• [Task objective]:
Copy word for word the lines from the start of the records through the line that contains "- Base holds", both included.

[Collected data entries]
- - - - - - -
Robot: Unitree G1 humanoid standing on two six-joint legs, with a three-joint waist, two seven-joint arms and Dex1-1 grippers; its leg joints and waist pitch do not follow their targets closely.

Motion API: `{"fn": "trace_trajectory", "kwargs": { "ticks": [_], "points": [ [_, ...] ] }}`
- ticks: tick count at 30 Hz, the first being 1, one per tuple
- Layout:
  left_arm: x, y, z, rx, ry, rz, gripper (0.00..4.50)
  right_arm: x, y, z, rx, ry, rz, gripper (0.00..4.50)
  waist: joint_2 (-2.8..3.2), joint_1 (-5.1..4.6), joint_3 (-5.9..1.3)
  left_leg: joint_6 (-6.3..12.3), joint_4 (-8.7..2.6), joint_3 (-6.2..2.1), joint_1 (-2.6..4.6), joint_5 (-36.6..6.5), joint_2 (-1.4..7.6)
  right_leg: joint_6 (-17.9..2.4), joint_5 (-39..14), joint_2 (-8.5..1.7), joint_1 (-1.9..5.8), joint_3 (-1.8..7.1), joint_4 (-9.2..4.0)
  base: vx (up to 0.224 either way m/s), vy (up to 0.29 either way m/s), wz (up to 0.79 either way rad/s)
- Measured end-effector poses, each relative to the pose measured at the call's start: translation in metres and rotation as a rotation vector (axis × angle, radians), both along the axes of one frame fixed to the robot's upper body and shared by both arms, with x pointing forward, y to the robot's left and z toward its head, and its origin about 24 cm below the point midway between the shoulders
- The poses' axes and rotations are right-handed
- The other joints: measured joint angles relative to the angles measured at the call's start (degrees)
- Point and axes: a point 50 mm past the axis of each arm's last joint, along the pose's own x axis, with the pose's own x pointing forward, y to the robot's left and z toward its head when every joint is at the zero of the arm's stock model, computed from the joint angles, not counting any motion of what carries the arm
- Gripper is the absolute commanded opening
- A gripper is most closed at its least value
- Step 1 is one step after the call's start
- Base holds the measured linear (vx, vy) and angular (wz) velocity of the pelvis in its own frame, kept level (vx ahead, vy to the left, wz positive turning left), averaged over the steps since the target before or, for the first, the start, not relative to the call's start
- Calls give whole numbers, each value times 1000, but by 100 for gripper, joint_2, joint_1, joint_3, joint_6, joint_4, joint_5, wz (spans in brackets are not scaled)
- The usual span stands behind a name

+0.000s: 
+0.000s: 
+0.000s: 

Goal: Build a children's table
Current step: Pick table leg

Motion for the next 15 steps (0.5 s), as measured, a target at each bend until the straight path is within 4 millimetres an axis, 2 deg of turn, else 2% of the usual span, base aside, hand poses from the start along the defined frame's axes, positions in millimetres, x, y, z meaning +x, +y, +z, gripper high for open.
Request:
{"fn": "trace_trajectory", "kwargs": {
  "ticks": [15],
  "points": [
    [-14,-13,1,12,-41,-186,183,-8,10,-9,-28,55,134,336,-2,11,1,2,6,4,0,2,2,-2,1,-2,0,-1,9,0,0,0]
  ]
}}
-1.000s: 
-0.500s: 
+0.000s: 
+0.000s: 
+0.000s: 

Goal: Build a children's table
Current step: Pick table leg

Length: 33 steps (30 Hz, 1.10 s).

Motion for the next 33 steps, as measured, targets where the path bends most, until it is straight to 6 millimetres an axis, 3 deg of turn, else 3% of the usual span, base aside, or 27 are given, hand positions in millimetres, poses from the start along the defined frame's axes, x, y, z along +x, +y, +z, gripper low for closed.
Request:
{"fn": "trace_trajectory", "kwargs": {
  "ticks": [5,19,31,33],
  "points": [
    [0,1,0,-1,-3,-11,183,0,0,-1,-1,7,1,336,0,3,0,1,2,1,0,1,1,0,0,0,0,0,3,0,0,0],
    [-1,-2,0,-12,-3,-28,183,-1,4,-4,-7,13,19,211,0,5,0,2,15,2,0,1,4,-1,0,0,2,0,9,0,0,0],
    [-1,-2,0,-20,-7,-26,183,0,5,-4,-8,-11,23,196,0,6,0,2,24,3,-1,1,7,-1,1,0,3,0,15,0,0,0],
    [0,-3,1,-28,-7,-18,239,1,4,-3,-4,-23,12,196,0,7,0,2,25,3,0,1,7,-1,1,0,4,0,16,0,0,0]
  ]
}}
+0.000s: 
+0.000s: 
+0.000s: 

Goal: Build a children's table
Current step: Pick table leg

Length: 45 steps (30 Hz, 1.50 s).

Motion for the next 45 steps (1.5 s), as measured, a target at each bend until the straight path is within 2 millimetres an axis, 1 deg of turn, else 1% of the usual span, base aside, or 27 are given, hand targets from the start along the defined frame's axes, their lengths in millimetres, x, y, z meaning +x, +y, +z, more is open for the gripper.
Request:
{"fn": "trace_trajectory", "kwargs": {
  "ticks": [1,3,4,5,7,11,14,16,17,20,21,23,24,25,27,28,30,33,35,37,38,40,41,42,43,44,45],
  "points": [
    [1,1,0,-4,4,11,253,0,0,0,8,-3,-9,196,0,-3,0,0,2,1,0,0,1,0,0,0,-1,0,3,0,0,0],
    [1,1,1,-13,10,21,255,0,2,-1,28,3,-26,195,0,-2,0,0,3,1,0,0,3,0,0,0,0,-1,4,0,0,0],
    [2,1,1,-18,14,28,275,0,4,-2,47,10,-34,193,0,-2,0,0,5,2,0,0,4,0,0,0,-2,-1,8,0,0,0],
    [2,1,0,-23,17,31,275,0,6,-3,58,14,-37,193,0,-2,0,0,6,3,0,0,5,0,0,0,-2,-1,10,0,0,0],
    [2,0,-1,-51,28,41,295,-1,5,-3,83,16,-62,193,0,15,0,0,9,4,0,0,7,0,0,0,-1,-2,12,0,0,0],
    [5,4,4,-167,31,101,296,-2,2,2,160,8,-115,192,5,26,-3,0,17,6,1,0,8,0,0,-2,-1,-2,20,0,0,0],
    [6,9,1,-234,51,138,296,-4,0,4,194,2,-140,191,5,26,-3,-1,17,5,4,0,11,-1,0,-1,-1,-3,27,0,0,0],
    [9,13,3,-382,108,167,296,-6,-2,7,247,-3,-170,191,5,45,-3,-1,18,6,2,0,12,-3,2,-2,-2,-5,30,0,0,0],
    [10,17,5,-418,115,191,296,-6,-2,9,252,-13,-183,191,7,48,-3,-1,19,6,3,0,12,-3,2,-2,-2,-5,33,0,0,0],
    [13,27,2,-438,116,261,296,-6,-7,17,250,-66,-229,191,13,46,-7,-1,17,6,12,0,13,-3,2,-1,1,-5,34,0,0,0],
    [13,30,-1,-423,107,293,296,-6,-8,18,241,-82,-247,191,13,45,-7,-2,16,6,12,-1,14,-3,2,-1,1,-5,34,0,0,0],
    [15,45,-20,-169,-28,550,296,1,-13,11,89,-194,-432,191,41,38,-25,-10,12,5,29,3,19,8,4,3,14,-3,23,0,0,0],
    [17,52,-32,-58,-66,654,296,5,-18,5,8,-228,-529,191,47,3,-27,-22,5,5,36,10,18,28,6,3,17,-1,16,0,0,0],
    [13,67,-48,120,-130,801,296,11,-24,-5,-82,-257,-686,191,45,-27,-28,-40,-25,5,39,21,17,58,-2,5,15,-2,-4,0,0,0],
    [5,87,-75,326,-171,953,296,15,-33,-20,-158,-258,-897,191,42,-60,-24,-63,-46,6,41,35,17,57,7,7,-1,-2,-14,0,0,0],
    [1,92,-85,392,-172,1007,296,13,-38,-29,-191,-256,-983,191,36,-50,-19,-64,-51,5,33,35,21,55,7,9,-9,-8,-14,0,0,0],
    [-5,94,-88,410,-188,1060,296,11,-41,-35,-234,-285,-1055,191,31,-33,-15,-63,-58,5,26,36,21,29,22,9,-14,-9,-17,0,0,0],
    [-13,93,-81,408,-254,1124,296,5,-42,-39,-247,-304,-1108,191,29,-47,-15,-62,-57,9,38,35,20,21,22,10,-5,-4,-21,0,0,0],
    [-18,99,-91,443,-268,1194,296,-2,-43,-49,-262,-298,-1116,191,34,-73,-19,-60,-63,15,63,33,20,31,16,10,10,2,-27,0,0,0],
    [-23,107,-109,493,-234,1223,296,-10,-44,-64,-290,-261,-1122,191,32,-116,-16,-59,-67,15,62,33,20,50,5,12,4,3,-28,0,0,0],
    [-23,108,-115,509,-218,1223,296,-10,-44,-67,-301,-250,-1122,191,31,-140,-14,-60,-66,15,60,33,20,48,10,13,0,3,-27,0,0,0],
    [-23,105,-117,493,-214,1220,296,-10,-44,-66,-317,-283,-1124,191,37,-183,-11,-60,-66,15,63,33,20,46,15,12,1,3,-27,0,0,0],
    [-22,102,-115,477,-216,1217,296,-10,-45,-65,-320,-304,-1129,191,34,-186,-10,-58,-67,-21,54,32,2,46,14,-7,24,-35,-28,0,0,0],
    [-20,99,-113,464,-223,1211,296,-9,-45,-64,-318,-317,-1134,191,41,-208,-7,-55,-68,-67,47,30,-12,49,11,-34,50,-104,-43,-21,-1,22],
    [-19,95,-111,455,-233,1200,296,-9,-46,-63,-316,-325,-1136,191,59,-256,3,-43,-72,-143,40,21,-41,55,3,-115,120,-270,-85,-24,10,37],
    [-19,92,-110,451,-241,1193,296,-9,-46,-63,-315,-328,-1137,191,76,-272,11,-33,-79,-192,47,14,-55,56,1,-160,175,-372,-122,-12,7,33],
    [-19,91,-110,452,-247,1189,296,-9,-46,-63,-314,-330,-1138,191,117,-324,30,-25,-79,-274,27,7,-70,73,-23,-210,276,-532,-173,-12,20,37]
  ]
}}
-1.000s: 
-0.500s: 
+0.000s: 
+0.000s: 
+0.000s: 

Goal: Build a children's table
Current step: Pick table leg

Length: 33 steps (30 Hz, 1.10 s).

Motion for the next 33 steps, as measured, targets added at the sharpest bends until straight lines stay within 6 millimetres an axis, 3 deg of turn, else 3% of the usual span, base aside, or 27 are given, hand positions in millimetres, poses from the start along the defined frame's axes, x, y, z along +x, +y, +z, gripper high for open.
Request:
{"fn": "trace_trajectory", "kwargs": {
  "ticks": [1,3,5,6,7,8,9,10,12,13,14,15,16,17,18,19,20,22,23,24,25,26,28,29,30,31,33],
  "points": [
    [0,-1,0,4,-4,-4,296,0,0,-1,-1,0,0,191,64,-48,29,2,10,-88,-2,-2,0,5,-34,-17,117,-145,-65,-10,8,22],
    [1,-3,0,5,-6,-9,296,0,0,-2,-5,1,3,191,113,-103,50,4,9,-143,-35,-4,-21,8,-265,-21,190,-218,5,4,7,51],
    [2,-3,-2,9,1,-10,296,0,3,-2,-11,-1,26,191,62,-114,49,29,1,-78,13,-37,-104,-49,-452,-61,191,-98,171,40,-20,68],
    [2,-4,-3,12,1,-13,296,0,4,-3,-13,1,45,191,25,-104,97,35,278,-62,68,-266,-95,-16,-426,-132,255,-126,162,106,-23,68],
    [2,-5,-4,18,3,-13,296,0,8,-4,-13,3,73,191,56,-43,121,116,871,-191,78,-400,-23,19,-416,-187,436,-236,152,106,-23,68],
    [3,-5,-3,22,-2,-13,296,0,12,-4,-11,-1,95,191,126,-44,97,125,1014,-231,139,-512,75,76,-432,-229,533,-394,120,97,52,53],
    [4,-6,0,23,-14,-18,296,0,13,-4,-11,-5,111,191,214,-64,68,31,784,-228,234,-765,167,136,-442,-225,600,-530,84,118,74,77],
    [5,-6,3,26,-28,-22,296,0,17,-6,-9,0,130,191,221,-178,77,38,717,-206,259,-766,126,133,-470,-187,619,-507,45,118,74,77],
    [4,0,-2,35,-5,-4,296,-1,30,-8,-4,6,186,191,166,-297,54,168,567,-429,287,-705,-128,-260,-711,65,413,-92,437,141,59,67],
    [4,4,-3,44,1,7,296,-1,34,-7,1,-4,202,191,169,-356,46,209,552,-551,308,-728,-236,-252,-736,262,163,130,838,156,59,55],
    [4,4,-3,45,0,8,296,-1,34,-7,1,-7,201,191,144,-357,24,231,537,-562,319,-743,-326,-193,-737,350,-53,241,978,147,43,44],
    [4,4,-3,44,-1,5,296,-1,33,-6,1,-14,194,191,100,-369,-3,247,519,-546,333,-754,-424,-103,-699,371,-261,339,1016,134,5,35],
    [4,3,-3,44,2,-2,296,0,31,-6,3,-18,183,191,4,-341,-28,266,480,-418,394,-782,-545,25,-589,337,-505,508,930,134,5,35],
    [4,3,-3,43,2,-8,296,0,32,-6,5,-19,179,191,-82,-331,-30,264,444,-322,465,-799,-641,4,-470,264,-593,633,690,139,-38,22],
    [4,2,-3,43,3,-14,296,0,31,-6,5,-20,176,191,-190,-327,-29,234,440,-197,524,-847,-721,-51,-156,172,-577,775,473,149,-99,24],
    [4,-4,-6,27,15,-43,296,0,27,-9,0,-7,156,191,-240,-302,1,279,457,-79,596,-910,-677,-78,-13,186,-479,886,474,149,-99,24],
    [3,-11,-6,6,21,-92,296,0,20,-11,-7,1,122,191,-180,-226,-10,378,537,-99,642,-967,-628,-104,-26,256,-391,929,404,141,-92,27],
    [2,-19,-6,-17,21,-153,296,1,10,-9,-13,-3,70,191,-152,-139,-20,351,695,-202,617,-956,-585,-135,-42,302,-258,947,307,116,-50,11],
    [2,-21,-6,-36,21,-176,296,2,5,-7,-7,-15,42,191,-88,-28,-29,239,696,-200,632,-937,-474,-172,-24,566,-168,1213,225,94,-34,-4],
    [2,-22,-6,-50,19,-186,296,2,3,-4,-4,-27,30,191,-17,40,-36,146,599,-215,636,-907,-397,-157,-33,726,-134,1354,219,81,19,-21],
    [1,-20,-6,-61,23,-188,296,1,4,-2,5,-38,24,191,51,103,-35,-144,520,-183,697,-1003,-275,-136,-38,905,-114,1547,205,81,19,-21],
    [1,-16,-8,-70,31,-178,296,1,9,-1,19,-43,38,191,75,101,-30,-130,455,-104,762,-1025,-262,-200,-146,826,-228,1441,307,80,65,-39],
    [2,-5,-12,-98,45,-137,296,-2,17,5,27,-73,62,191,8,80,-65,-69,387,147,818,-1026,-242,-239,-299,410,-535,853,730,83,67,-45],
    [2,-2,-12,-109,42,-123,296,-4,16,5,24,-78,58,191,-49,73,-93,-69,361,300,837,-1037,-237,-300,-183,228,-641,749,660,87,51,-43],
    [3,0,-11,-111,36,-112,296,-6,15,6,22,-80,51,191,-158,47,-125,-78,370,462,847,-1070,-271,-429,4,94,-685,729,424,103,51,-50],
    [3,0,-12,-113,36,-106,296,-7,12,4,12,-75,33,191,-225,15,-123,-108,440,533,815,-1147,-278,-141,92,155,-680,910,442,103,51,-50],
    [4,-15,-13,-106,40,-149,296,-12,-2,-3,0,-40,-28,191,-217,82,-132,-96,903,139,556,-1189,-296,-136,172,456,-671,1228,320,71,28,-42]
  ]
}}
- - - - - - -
• [Output for this task]:
Robot: Unitree G1 humanoid standing on two six-joint legs, with a three-joint waist, two seven-joint arms and Dex1-1 grippers; its leg joints and waist pitch do not follow their targets closely.

Motion API: `{"fn": "trace_trajectory", "kwargs": { "ticks": [_], "points": [ [_, ...] ] }}`
- ticks: tick count at 30 Hz, the first being 1, one per tuple
- Layout:
  left_arm: x, y, z, rx, ry, rz, gripper (0.00..4.50)
  right_arm: x, y, z, rx, ry, rz, gripper (0.00..4.50)
  waist: joint_2 (-2.8..3.2), joint_1 (-5.1..4.6), joint_3 (-5.9..1.3)
  left_leg: joint_6 (-6.3..12.3), joint_4 (-8.7..2.6), joint_3 (-6.2..2.1), joint_1 (-2.6..4.6), joint_5 (-36.6..6.5), joint_2 (-1.4..7.6)
  right_leg: joint_6 (-17.9..2.4), joint_5 (-39..14), joint_2 (-8.5..1.7), joint_1 (-1.9..5.8), joint_3 (-1.8..7.1), joint_4 (-9.2..4.0)
  base: vx (up to 0.224 either way m/s), vy (up to 0.29 either way m/s), wz (up to 0.79 either way rad/s)
- Measured end-effector poses, each relative to the pose measured at the call's start: translation in metres and rotation as a rotation vector (axis × angle, radians), both along the axes of one frame fixed to the robot's upper body and shared by both arms, with x pointing forward, y to the robot's left and z toward its head, and its origin about 24 cm below the point midway between the shoulders
- The poses' axes and rotations are right-handed
- The other joints: measured joint angles relative to the angles measured at the call's start (degrees)
- Point and axes: a point 50 mm past the axis of each arm's last joint, along the pose's own x axis, with the pose's own x pointing forward, y to the robot's left and z toward its head when every joint is at the zero of the arm's stock model, computed from the joint angles, not counting any motion of what carries the arm
- Gripper is the absolute commanded opening
- A gripper is most closed at its least value
- Step 1 is one step after the call's start
- Base holds the measured linear (vx, vy) and angular (wz) velocity of the pelvis in its own frame, kept level (vx ahead, vy to the left, wz positive turning left), averaged over the steps since the target before or, for the first, the start, not relative to the call's start

The full answer has now been given.